> _Problem to solve_: Make an exact reproduction of all the data.

> _Recorded data_:
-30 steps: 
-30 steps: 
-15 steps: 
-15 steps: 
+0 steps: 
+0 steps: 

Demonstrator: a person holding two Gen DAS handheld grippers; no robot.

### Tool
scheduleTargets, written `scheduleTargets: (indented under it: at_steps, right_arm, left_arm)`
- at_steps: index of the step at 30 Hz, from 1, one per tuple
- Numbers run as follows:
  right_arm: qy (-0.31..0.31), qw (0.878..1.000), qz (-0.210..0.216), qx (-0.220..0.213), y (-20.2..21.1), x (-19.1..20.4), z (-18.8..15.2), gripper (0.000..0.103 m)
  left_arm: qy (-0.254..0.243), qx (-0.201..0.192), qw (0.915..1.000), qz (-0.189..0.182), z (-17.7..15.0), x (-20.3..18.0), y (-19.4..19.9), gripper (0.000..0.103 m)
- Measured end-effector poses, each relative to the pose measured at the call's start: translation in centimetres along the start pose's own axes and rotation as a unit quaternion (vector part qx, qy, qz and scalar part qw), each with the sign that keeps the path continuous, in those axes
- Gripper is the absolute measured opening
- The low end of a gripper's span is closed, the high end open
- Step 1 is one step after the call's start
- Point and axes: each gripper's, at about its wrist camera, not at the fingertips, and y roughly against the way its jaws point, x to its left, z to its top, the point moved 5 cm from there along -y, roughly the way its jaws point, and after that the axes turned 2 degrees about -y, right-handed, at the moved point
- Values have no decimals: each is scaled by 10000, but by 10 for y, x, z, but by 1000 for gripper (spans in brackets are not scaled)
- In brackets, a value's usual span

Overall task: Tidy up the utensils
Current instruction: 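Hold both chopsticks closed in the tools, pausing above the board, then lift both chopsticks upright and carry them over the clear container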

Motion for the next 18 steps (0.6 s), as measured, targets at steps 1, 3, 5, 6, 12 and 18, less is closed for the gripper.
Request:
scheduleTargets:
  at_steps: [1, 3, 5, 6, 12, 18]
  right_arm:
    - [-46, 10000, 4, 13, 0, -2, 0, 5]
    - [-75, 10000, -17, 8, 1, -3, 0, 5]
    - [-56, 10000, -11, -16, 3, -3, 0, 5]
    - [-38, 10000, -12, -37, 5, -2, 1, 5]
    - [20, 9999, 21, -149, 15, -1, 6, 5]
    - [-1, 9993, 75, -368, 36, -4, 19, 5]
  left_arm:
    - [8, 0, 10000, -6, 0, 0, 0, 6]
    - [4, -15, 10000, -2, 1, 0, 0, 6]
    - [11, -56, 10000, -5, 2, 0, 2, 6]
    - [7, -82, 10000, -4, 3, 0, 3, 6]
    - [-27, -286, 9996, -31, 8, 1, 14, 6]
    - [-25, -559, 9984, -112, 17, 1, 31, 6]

> _Response_:
-30 steps: 
-30 steps: 
-15 steps: 
-15 steps: 
+0 steps: 
+0 steps: 

Demonstrator: a person holding two Gen DAS handheld grippers; no robot.

### Tool
scheduleTargets, written `scheduleTargets: (indented under it: at_steps, right_arm, left_arm)`
- at_steps: index of the step at 30 Hz, from 1, one per tuple
- Numbers run as follows:
  right_arm: qy (-0.31..0.31), qw (0.878..1.000), qz (-0.210..0.216), qx (-0.220..0.213), y (-20.2..21.1), x (-19.1..20.4), z (-18.8..15.2), gripper (0.000..0.103 m)
  left_arm: qy (-0.254..0.243), qx (-0.201..0.192), qw (0.915..1.000), qz (-0.189..0.182), z (-17.7..15.0), x (-20.3..18.0), y (-19.4..19.9), gripper (0.000..0.103 m)
- Measured end-effector poses, each relative to the pose measured at the call's start: translation in centimetres along the start pose's own axes and rotation as a unit quaternion (vector part qx, qy, qz and scalar part qw), each with the sign that keeps the path continuous, in those axes
- Gripper is the absolute measured opening
- The low end of a gripper's span is closed, the high end open
- Step 1 is one step after the call's start
- Point and axes: each gripper's, at about its wrist camera, not at the fingertips, and y roughly against the way its jaws point, x to its left, z to its top, the point moved 5 cm from there along -y, roughly the way its jaws point, and after that the axes turned 2 degrees about -y, right-handed, at the moved point
- Values have no decimals: each is scaled by 10000, but by 10 for y, x, z, but by 1000 for gripper (spans in brackets are not scaled)
- In brackets, a value's usual span

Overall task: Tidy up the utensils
Current instruction: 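Hold both chopsticks closed in the tools, pausing above the board, then lift both chopsticks upright and carry them over the clear container
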
Motion for the next 18 steps (0.6 s), as measured, targets at steps 1, 3, 5, 6, 12 and 18, less is closed for the gripper.
Request:
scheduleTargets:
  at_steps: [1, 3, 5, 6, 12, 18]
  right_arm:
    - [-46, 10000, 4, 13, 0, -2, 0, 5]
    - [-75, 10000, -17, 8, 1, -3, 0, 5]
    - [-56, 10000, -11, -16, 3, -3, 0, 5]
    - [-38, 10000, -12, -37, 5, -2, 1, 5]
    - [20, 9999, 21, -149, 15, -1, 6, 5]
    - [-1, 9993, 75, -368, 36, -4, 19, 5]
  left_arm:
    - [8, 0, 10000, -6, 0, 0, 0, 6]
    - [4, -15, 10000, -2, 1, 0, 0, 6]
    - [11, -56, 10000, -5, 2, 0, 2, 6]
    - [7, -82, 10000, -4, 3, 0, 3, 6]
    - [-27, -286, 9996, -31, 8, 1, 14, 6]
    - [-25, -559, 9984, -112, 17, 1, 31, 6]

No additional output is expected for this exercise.